President Lungu said Zambia and Africa need to do more to put a stop to corruption because it robs the country and continent of its development, security and stability in ending poverty and improving the welfare of people.

Addressing the nation on the eve of Africa Freedom Day, President Lungu said government has made tremendous strides in fighting corruption in the country.

The Head of State appealed to Zambians to take advantage of Information and Communication Technologies to conduct business and make payments because such platforms can reduce face to face interactions between service providers and public as such meetings are great opportunities for corruption.

He said government will ensure that regulatory safeguards are developed on cyber security, cyber-crimes , data protection and e-transactions and e-commerce.
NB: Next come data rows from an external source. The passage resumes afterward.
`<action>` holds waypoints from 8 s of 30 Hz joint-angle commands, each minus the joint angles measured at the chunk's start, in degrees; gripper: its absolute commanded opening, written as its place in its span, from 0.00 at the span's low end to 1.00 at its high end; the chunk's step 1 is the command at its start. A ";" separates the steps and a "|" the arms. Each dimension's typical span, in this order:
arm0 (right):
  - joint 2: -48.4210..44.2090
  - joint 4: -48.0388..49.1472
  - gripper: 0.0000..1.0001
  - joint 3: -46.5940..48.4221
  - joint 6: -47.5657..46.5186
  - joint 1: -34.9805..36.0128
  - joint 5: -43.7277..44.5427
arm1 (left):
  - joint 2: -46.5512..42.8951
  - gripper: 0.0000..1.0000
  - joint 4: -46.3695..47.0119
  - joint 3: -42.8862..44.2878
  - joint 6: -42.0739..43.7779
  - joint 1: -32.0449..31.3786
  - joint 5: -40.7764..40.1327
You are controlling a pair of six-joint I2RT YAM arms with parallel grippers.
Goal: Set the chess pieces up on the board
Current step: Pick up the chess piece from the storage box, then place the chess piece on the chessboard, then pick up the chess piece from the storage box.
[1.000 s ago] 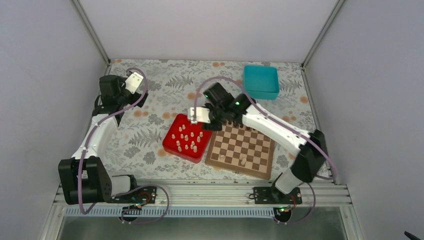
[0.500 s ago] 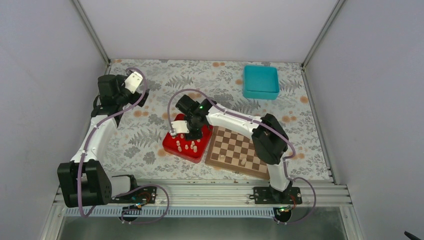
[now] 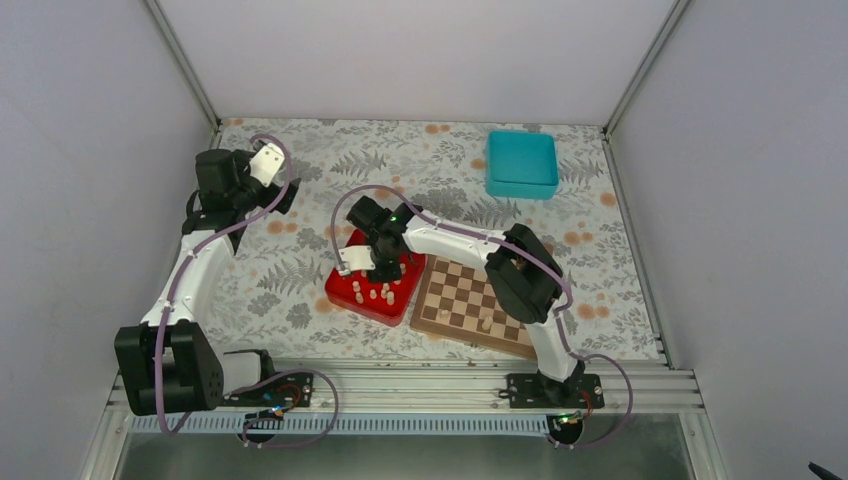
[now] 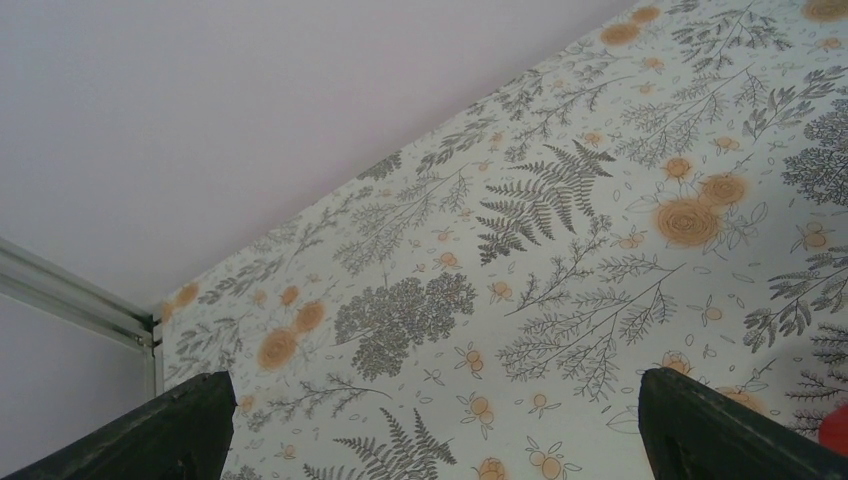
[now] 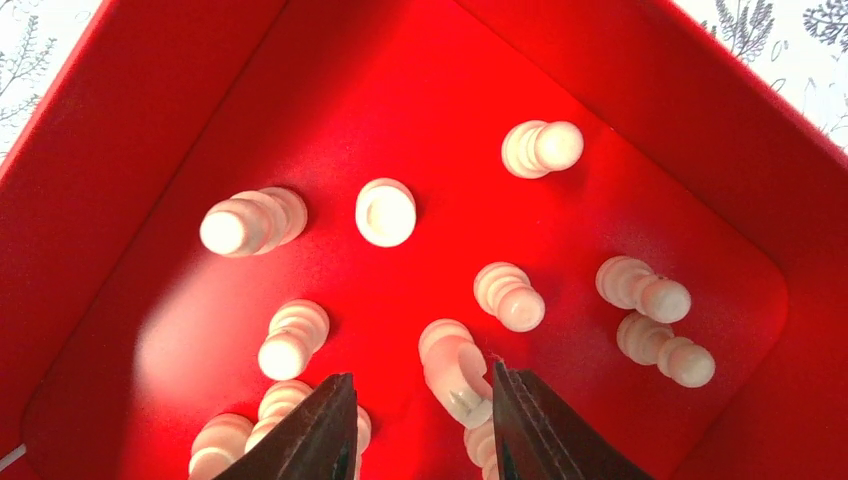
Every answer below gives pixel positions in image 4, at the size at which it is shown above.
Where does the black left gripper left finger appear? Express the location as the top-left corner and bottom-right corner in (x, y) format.
(6, 372), (236, 480)

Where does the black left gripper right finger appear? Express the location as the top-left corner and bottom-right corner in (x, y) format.
(638, 368), (847, 479)

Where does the red square plastic tray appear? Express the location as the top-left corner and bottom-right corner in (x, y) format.
(818, 405), (848, 456)

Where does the floral patterned table mat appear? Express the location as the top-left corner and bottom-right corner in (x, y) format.
(164, 1), (847, 479)

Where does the aluminium corner frame post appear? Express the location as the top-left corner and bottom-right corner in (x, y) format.
(1, 238), (165, 398)
President Lungu said Zambia is a Christian nation and there is need for the citizenry to uphold Christian values and principles which are key ingredients in the fight against corruption.

He said the education curriculum has been revised to incorporate topics on corruption in order to create awareness and inculcate good morals in children from a tender age.

The president said as the country celebrates Africa Freedom Day, there is need to pursue public good over personal gain and fight vices such as tribalism , corruption and lack of patriotism that weaken cohesion and freedom of Zambians.

He said Zambians must learn and be inspired by the struggles and selfless service of the first wave of African leaders of the new and independent states.

The president said it is time that Zambia and Africa rekindle the spirit and belief of unity in the people as a heritage.

He said in commemorating Africa Freedom Day, there is need to recognize and honour that Africa’s founding fathers and mothers achieved political independence and laid a solid foundation for sustained socio-economic development.

President Lungu noted that Zambia has scored notable success in her implementation of the national anti-corruption policy which has seen mainstreaming of integrity committees and codes of ethics in various public and private institutions.

He pointed out that corruption does not only occur and affect government but also the private sector, church, civil society, political and traditional structures

President Lungu said government has continued to enhance legal framework for fighting corruption as evidenced by the review and enactment of the anti-corruption Act no 3 of 2012.

He said legislation on corporate governance has been strengthened and companies act repealed and replaced in 2017 in order to enhance transparency and promote high standards of corporate governance and financial reporting.

The President stated that the public finance Act no 15 of 2004 is being reviewed to improve accountability and management of public resources in order to address the challenges of misappropriation of public funds.

He said the public interest disclosure Act no 19 of 2010 for protection of whistle blowers and the plea negotiation and agreements Act no 20 of 2010 are being enforced to help fight corruption in the country.

The president said since corruption has a cross border dimension, Zambia has ratified the African Union Convention on Preventing and Combating corruption as espoused by the AU Agenda 2063 and UN Sustainable Development Goals which all seek to combat corruption.

He further said that government will undertake social mobilization to engage traditional leaders and civil society to engage communities to promote mindset change against corruption.

Zambia and Africa celebrate Africa Freedom Day on May 25 and this years’ commemorations are under the theme “Winning the fight against Corruption; A sustainable path to Africa’s transformation”.